The fact is that today’s “Republican” Party is one with which I am totally unfamiliar. To me, the word “Republican” has always been synonymous with the word “responsibility,” which has meant limiting our governmental obligations to those we can afford in human and financial terms. Today’s whopping budget deficit of some $440 billion does not meet that criterion.

Responsibility used to be observed in foreign affairs. That has meant respect for others. America, though recognized as the leader of the community of nations, has always acted as a part of it, not as a maverick separate from that community and at times insulting towards it. Leadership involves setting a direction and building consensus, not viewing other countries as practically devoid of significance. Recent developments indicate that the current Republican Party leadership has confused confident leadership with hubris and arrogance.

In the Middle East crisis of 1991, President George H.W. Bush marshaled world opinion through the United Nations before employing military force to free Kuwait from Saddam Hussein. Through negotiation he arranged for the action to be financed by all the industrialized nations, not just the United States. When Kuwait had been freed, President George H. W. Bush stayed within the United Nations mandate, aware of the dangers of occupying an entire nation.

Today many people are rightly concerned about our precious individual freedoms, our privacy, the basis of our democracy. Of course we must fight terrorism, but have we irresponsibly gone overboard in doing so? I wonder. In 1960, President Eisenhower told the Republican convention, “If ever we put any other value above (our) liberty, and above principle, we shall lose both.” I would appreciate hearing such warnings from the Republican Party of today.

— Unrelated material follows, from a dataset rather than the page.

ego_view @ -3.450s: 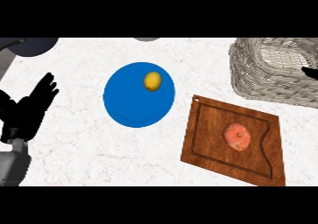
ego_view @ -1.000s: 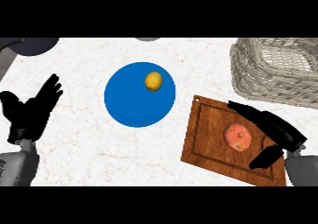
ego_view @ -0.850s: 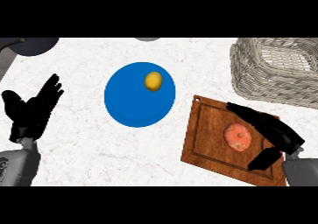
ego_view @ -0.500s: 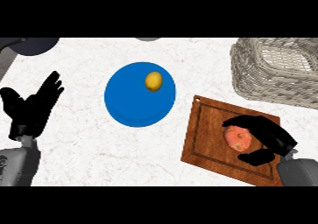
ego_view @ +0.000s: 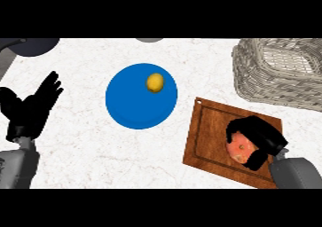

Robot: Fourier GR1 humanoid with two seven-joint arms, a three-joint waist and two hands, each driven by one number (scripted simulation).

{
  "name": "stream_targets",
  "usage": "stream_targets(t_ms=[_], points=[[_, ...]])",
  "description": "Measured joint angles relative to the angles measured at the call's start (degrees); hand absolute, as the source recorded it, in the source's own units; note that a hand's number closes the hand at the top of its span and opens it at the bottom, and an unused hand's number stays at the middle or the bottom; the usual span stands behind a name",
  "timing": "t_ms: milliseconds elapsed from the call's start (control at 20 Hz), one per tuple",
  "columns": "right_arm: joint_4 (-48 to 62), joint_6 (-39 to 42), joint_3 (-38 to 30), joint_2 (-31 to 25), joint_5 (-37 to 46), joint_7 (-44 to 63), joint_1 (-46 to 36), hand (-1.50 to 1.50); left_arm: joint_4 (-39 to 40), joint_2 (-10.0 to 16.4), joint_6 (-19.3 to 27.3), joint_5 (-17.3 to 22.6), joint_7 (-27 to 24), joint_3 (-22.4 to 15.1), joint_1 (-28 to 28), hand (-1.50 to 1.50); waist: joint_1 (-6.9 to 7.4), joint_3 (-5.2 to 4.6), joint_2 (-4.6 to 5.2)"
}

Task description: Pick the squash from the cutting board and place it in the basket

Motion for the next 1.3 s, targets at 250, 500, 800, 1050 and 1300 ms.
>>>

The Republican Party I used to know placed heavy emphasis on fiscal responsibility, which included balancing the budget whenever the state of the economy allowed it to do so. The Eisenhower administration accomplished that difficult task three times during its eight years in office. It did not attain that remarkable achievement by cutting taxes for the rich. Republicans disliked taxes, of course, but the party accepted them as a necessary means of keep the nation’s financial structure sound.

The Republicans used to be deeply concerned for the middle class and small business. Today’s Republican leadership, while not solely accountable for the loss of American jobs, encourages it with its tax code and heads us in the direction of a society of very rich and very poor.

Sen. Kerry, in whom I am willing to place my trust, has demonstrated that he is courageous, sober, competent, and concerned with fighting the dangers associated with the widening socio-economic gap in this country. I will vote for him enthusiastically.

I celebrate, along with other Americans, the diversity of opinion in this country. But let it be based on careful thought. I urge everyone, Republicans and Democrats alike, to avoid voting for a ticket merely because it carries the label of the party of one’s parents or of our own ingrained habits.

John Eisenhower, son of President Dwight D. Eisenhower, served on the White House staff between October 1958 and the end of the Eisenhower administration. From 1961 to 1964 he assisted his father in writing “The White House Years,” his Presidential memoirs. He served as American ambassador to Belgium between 1969 and 1971. He is the author of nine books, largely on military subjects.
 
there was an article in the SF Chron talking about how Europe overwhelmingly prefers Kerry which prompted a bunch of funny letters to the editor today. The best were the ones suggesting that Europe take a lesson from the US and launch a pre-emptive strike to liberate us from the Bushies.